Et pourtant, affirment les économistes et alors que les élections nationales du mois de septembre se rapprochent, le gouvernement qui sera désigné – quel qu’il soit – sera dans l’incapacité de se reposer sur les lauriers des succès passés. Des nuages – qui prennent la forme d’une croissance économique revue à la baisse et de dépenses publiques plus importantes – pointent d’ores et déjà à l’horizon. Ainsi, la nation est encore à la traîne de la moyenne des autres économies avancées en ce qui concerne la facilité à lancer des affaires commerciales. De plus, les infrastructures doivent impérativement être significativement renforcées et le secteur public est encore inefficace – ce qui entraîne des coûts en hausse rapide pour le gouvernement, selon l’organisation économique internationale de l’OCDE.

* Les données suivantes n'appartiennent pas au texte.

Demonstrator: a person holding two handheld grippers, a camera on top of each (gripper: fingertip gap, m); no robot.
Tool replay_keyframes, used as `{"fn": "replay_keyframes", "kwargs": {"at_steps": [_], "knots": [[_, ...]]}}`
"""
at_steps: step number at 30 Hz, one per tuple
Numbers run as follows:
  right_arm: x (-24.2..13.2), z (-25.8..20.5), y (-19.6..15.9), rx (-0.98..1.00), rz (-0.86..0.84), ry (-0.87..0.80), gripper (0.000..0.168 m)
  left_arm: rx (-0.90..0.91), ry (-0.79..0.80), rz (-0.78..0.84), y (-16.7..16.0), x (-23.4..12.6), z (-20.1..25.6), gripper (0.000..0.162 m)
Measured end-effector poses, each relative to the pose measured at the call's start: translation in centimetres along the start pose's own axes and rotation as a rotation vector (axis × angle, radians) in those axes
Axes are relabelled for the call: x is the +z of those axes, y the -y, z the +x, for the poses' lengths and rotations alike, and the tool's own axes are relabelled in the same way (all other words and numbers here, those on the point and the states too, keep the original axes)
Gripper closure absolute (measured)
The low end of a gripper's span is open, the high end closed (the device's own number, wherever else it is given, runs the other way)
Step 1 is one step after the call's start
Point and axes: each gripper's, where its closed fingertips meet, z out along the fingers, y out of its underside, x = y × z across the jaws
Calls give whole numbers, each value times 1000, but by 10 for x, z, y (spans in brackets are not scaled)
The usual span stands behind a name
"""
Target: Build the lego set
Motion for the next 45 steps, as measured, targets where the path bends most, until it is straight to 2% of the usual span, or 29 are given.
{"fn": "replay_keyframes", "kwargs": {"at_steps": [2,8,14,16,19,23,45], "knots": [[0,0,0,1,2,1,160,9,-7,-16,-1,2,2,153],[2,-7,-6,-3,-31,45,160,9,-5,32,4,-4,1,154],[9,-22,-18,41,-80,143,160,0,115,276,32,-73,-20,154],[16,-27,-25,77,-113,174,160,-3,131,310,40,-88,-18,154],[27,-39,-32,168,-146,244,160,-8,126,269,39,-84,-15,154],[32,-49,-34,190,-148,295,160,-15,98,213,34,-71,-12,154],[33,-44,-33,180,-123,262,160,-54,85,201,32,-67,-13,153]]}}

Les prix du logement restent élevés, les inégalités financières – qui ont toutefois diminué – sont encore un problème et le système éducatif échoue à fournir les travailleurs qualifiés dont l’Etat juif a besoin pour garantir la continuation de sa réussite dans une économie dirigée par le secteur high-tech.

« Malgré les énormes progrès réalisés au cours de la dernière décennie, la nation est encore retardataire dans certains secteurs déterminants comme celui des infrastructures – cela concerne en particulier les routes, les transports publics, les hôpitaux et le câble à fibre optique », explique Terence Klingman, chef des investissements au sein de Heritage Family Office Partners Ltd., qui conseille les familles riches sur la destination de leurs investissements.

Klingman est également ancien directeur de recherche sell-side de la Psagot Investment House, et il a travaillé en tant que directeur du service de recherche sur les actions au principal bureau d’investissement d’UBS Wealth Management.

Le prochain gouvernement, disent les économistes, devra établir des politiques à long-terme – en s’assurant notamment que la devise ne continuera pas à prendre de la valeur – pour maintenir la compétitivité des exportations. Il faudra aussi augmenter les dépenses dans les infrastructures et l’éducation et effectuer des coupes drastiques dans la bureaucratie.

Israël organise ses élections nationales le 17 septembre, une course houleuse dans laquelle le Premier ministre en exercice Benjamin Netanyahu, chef du parti du Likud au pouvoir, affronte la perspective d’une inculpation pour pots-de-vin et pour fraude ».